Delaware State Education Association Action! - Opening Doors for All Students
It is this time each year that America's educators are rewarded with the knowledge that they have had a lasting impact on the lives of so many young people, and I congratulate those who played an instrumental role in the graduating Class of 2008. For students and parents, these are exciting times. For some, the upcoming months will be daunting, as parents confront the challenge of figuring out how, or if, they can pay for college.
I'll never forget the look on my dad's face during my senior year of high school when he told me the bank didn't give him the loan he needed to send me to the University of Delaware. Eventually, he got the loan, I had a summer job, and I went to on to college the following September. But the look on his face - I could tell he thought he was letting me down - has been a memory that has lasted a lifetime.
The price of going to college has increased dramatically in the last two decades. In fact, over 400,000 students across the country who qualified to go to a four-year college this year will not go because they cannot afford it. Nearly 200,000 of those students won't attend any college at all. You know, as do I, that this is unacceptable.
College is on the verge of becoming a luxury good - and the doors of opportunity are in danger of being shut to all but the wealthiest.

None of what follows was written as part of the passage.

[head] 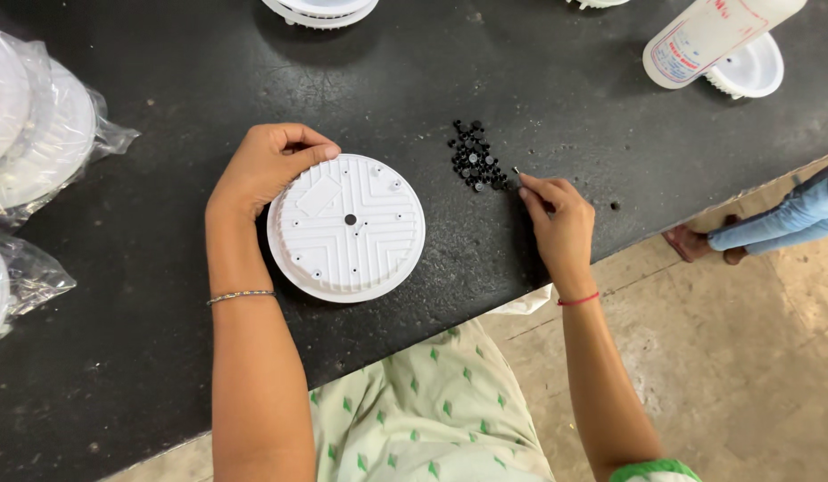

In the last 18 months, Congress has worked across party lines to make a college education more affordable. We committed an additional $20 billion in new and enhanced student aid and benefits, including lower interest rates on Stafford loans, larger Pell Grants, and capped loan repayments. This past May, we also increased the amount of federal loans that a student can borrow, and provided families who are behind in their mortgage payments or medical bills with flexibility in obtaining and repaying student loans.
Still - we must do more. Just as our workforce and economy must innovate to stay a step ahead of the competition, our education policies must as well. You've seen first hand students who think college education is out of reach lose motivation - we have to keep them engaged by starting the conversation about college sooner and ensuring the cost doesn't put higher education out of reach. That is why I introduced the College ACCESS Plan last year.
If enacted, my plan would consolidate two of the existing tax incentives for college (the Hope Credit and the tuition deduction), creating a single, refundable tax credit worth up to $3,000 per student. This would fully cover the average cost of tuition and fees at a two-year college and cover more than half the cost of tuition and fees at a public four-year college. The credit would also be tied to inflation - so that when the cost of tuition goes up, the amount of assistance increases with it. The ACCESS Plan would also build on recent increases to the maximum Pell Grant, boosting it to $6,300.
As educators, you know the importance of instilling high expectations in students. My plan would create a demonstration program to guarantee Pell Grants to 8th graders in order to launch the formal college planning process much earlier, cultivating an expectation that the student's future includes higher education. My hope is that this will also encourage families and students to plan ahead for college. I am pleased to say that this initiative was included in the renewal of the Higher Education Act passed by the Senate, and I am working to see that it is included in the final bill.
Looking ahead, one of the first priorities of Congress next year will be to reauthorize the Elementary and Secondary Education Act. While I have heard from some of you already at the DSEA's annual Representative Assembly meeting back in April, I encourage you to share your views with me on the current law - both its successes and its shortcomings. Your insights and experiences working on the front lines will be enormously helpful in the development of a new bill.
I will continue to fight just as hard as ever to ensure that you and your students have the resources and support you need and deserve. We both know the stakes are high, and that every door we fail to open for our students today is a missed opportunity for our country down the road.